I due pezzi qui presenti infatti sono la versione riveduta e corretta di due canzoni già apparse nell’omonima demo di debutto del 2003 e nella successiva demo “Mourning Persists” del 2005, con una durata molto maggiore rispetto agli originali. Una nuova partenza che vede quindi un recupero delle sonorità che Mortifer aveva sviluppato all’inizio della sua avventura e di un sound putrido ed impastato, che non rinuncia però a quelle che erano le caratteristiche di fondo del progetto fin dagli esordi. Ed ecco che l’apertura è affidata ad “Angores Lunae”, brano cupo e riflessivo, dalle inflessioni doom/psichedeliche e dalle atmosfere “cosmiche”, segnato da suoni tenui ed ipnotici e da un cantato mesto e sussurrato, che sotto certi aspetti potrebbe essere accostato a pezzi come “Planet Caravan” e “Solitude” dei già citati Black Sabbath. Circa sette minuti di acida inquietudine, che aprono la strada alla successiva “Serpent’s Victory”, suite fluviale di oltre ventuno minuti di durata, nella quale Mortifer riscopre il lato più black metal della sua musica, nella forma più raw ed inaccessibile del genere: si tratta infatti di un vero macigno, il cui peso specifico è dato dalla somma di un riffing criptico ed incessante, di uno screaming distante e cimiteriale e di una registrazione ovattata e piena di riverberi; un vero tour de force, al termine del quale molti ascoltatori potranno essere quasi prostrati, perché non ci sono appigli di sorta e non c’è tregua, se non nella parte finale, che si abbandona a suoni più dilatati ma niente affatto rassicuranti.

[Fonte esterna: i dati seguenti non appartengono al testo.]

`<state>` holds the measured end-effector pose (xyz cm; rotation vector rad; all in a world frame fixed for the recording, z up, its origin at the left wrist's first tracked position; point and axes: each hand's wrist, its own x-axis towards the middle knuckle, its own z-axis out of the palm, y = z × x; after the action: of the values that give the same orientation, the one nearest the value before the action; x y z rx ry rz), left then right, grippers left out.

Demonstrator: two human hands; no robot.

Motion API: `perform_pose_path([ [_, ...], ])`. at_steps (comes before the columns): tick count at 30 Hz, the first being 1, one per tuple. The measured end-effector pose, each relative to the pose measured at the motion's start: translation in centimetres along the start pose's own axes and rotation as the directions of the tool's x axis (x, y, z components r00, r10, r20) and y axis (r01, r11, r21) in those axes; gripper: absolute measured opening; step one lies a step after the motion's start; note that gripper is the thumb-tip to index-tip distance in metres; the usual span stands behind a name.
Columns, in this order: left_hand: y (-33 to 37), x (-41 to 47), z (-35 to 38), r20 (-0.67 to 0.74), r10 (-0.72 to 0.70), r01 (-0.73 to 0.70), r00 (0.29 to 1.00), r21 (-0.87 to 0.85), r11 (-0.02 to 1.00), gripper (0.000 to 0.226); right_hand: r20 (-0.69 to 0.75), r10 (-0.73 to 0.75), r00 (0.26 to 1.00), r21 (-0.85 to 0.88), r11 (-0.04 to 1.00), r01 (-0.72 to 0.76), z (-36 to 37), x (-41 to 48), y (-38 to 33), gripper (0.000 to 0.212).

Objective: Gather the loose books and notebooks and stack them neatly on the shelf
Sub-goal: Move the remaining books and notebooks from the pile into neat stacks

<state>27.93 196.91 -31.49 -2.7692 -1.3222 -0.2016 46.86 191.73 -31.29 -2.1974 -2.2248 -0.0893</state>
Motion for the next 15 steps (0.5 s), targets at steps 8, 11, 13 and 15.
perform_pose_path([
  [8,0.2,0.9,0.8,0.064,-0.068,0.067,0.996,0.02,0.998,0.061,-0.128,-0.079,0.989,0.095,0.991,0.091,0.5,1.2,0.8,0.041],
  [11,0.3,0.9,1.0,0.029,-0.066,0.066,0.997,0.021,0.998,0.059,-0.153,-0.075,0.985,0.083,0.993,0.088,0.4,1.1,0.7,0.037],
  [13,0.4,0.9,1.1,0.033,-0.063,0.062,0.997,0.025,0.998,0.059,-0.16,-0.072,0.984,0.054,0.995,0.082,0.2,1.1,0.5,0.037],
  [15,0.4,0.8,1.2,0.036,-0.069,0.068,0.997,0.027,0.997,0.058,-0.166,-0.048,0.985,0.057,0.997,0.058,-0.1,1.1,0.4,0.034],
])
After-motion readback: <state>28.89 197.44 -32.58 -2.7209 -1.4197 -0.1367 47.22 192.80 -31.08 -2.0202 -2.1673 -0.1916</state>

Un piglio grezzissimo e a suo modo sperimentale, che avvicina questa uscita alle cose più impenetrabili prodotte dalle Legions Noires francesi nel corso degli anni novanta (anche i testi sembrano essere scritti in qualche sorta di indecifrabile linguaggio nero): un nuovo inizio completamente calato nell’underground, recinto dove è nata e continua a svilupparsi la creatura Sleeping Village. Angosciante.